Put the thermostat probe directly on the mat (under the aspen bedding) and set it for the snake's basking temperature (85-88 degrees is my preference). Your snake will burrow in the aspen; you want to measure the temperature the snake is most likely to experience.


----------



## julseypart (May 16, 2008)

ok. but wat if the snake pisses on the substrate and this went through onto the mat, electrocucion mayb?


----------



## Granty (May 22, 2008)

there's a slim chance of that happening, the heat mat itself is designed not to shock for most circumstances. 

i've also got a wooden vivarium, home built. the heat mat ideally wants to sit underneath one side of the vivarium as opposed to inside it. a lot of keepers do keep the mat on the inside, but it needs to be very well protected and as this is your first snake, i would consider having it underneath your viv, like mine. so one side is always going to be surface warmer than the other.


----------



## julseypart (May 16, 2008)

i c. but the floor of the viv is 2cm thick wood, it would take ages to heat the viv up if on the outside or would the heat get through ok?


----------



## Ssthisto (Aug 31, 2006)

julseypart said:


> ok. but wat if the snake pisses on the substrate and this went through onto the mat, electrocucion mayb?


It'd go through cardboard too.

The way I'd solve it in your case is actually to put ceramic tile or something equally easy to clean and impermeable (Plexiglas? Glass? Styrene sheet?

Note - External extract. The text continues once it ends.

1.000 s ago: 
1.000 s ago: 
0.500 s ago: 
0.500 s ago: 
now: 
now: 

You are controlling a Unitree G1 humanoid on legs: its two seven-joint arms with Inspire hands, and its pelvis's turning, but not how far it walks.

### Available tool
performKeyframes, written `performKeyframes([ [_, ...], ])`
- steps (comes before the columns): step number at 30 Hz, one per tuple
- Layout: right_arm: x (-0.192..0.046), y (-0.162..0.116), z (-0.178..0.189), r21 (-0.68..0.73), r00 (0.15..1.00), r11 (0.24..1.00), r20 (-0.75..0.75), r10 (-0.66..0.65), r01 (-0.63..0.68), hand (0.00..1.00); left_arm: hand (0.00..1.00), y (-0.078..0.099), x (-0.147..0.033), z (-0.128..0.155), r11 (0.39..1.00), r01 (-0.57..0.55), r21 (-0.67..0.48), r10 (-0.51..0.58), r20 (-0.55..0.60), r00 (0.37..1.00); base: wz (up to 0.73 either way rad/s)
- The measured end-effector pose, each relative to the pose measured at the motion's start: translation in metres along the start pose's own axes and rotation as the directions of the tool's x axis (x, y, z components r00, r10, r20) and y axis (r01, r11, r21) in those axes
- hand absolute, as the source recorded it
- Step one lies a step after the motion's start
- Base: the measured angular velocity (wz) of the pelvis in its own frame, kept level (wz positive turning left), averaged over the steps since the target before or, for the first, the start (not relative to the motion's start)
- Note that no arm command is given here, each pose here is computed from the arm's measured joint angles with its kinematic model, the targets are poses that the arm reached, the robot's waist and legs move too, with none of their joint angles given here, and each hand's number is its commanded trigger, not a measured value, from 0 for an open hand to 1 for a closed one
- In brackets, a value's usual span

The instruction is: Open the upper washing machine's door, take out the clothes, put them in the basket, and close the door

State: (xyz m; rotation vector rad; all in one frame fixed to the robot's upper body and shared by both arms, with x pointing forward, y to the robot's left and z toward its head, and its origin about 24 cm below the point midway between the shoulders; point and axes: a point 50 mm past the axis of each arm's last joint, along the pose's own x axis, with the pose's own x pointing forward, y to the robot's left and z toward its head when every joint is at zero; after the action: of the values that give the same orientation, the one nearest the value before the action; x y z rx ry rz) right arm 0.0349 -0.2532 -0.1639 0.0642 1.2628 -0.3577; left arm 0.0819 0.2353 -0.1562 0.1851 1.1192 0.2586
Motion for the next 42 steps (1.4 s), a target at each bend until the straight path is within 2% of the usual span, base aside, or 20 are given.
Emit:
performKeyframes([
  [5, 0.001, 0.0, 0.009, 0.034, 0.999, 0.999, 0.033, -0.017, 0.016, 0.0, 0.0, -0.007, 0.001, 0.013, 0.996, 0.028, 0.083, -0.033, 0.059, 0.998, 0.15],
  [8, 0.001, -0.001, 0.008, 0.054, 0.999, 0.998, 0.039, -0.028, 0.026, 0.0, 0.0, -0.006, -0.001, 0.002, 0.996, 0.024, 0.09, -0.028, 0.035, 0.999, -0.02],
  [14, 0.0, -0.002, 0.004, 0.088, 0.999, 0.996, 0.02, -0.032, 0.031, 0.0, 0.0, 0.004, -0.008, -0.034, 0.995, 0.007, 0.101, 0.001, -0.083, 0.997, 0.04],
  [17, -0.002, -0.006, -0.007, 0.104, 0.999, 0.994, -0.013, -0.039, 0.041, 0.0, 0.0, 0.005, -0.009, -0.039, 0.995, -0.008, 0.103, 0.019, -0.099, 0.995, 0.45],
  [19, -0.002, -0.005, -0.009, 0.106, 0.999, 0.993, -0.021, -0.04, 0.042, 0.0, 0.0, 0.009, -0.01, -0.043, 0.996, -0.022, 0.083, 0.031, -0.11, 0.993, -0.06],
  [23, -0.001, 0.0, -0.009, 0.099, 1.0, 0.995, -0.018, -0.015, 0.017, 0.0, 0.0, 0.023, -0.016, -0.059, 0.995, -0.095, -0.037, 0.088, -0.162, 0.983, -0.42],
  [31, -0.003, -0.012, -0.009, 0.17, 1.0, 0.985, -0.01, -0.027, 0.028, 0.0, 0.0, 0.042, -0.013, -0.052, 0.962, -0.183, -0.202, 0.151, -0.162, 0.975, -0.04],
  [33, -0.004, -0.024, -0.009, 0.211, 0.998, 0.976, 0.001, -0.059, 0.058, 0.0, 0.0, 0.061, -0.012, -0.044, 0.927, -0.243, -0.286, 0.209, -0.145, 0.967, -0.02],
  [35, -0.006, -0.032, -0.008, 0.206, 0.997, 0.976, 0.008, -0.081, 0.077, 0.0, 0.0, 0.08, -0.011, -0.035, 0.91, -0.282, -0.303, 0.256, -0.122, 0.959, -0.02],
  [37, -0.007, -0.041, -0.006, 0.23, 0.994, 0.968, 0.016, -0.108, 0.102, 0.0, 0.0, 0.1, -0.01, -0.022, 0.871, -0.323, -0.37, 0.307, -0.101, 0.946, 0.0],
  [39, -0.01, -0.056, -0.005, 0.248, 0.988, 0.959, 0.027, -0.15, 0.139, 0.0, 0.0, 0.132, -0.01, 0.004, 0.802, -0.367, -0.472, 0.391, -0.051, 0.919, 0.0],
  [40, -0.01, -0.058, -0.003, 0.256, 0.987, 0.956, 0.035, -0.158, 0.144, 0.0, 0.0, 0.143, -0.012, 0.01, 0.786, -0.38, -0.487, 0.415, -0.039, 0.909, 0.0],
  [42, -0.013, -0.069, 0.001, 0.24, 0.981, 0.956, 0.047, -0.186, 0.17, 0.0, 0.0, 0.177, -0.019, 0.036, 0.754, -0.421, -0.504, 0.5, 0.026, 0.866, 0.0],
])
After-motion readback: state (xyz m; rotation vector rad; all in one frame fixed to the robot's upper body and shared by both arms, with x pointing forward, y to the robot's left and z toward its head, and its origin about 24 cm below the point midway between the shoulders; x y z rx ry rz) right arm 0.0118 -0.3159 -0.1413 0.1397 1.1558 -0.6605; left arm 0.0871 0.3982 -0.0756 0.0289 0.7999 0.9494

Even linoleum if it's sealed down) along the bottom of the ENTIRE vivarium - so there's no way the snake can get under it - on top of the heat mat. 

Then put the thermostat probe on top of the tile/etc; put the aspen on top of that.


----------



## julseypart (May 16, 2008)

thanx, il probs do that...do u advise i take the cardboard out until i get hold of sum glass? iv got it covered in substrate and weighted down so theres no gap for the snake to try get under it...


----------



## Ssthisto (Aug 31, 2006)

If the snake can't get under the cardboard, it'll probably be ok until you get some glass - but I wouldn't be too slow on getting the glass.


----------



## Granty (May 22, 2008)

julseypart said:


> i c. but the floor of the viv is 2cm thick wood, it would take ages to heat the viv up if on the outside or would the heat get through ok?


mine's about a cm and a half thick and it heats the right hand side of my viv absolutely fine, so 2cm won't make any difference.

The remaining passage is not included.